Nov. 28, A Billy Collins Sampler

Reviewer: Adrian Alexander, dean of McFarlin Library at the University of Tulsa and member of the Helmerich Author Award Selection Committee

Billy Collins, one of the country’s most popular and acclaimed poets, is the winner of the 2016 Peggy V. Helmerich Distinguished Author Award. Collins, who served as U.S. Poet Laureate from 2001 to 2003, is the first poet to receive the award.

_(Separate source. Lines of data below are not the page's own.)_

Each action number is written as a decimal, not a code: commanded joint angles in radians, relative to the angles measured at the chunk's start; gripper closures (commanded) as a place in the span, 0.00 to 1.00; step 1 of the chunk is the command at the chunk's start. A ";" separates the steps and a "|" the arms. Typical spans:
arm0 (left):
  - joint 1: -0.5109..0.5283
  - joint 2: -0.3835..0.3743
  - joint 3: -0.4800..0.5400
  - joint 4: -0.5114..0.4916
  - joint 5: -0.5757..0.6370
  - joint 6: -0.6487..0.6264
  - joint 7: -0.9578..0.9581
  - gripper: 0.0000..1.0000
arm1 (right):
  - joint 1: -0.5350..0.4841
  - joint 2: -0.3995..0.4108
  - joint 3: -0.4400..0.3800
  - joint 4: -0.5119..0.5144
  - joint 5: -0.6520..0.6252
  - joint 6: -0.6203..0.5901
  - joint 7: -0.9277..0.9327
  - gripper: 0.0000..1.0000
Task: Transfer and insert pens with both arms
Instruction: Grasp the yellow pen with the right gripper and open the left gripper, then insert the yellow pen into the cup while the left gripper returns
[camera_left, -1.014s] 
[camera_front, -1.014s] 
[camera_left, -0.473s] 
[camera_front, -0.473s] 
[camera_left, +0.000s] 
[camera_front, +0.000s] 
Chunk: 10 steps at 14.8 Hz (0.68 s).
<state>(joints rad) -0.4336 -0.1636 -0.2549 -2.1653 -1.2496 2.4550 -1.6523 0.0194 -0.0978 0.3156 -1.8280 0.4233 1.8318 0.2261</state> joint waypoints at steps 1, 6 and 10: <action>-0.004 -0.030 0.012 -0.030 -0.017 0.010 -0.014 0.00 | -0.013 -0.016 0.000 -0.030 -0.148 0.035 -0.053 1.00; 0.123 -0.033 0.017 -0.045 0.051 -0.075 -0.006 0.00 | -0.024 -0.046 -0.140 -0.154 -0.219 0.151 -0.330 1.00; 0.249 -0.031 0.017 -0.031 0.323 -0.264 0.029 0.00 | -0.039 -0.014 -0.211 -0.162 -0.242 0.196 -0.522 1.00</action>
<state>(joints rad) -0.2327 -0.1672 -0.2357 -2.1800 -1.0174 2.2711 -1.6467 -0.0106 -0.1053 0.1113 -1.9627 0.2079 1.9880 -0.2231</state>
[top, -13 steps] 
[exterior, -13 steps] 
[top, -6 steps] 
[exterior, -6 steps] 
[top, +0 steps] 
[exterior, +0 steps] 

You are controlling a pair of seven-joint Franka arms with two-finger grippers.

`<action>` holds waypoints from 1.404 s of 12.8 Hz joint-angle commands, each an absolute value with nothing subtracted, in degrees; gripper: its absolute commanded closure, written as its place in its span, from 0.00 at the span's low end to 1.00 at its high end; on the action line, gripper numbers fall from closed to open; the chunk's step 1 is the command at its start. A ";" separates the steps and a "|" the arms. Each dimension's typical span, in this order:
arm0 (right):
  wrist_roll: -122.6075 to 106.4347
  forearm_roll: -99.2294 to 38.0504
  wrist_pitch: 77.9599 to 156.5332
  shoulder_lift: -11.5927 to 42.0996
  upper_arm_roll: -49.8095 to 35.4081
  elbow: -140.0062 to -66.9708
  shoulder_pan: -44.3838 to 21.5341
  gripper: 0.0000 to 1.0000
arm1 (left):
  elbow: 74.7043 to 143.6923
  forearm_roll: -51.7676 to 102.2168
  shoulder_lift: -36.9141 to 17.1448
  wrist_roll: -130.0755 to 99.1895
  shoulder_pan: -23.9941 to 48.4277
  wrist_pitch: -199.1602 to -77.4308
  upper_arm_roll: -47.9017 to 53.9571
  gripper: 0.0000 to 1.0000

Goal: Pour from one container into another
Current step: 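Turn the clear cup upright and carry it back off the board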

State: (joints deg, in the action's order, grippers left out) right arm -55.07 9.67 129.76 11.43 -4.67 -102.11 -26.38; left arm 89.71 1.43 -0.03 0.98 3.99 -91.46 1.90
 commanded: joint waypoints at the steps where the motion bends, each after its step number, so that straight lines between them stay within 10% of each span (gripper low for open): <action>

A native of New York City, Collins wrote his first poem at age 12, but it would be almost 30 years before he would publish his first book of poetry in 1988. His work often begins with an easily recognizable image or situation, and the words flow in a conversational way, before a slight twist of phrase takes the poem into more profound, unexpected territory. Our reviewer will introduce us to the works of Billy Collins. Collins will receive the award on Dec. 2 at Central Library.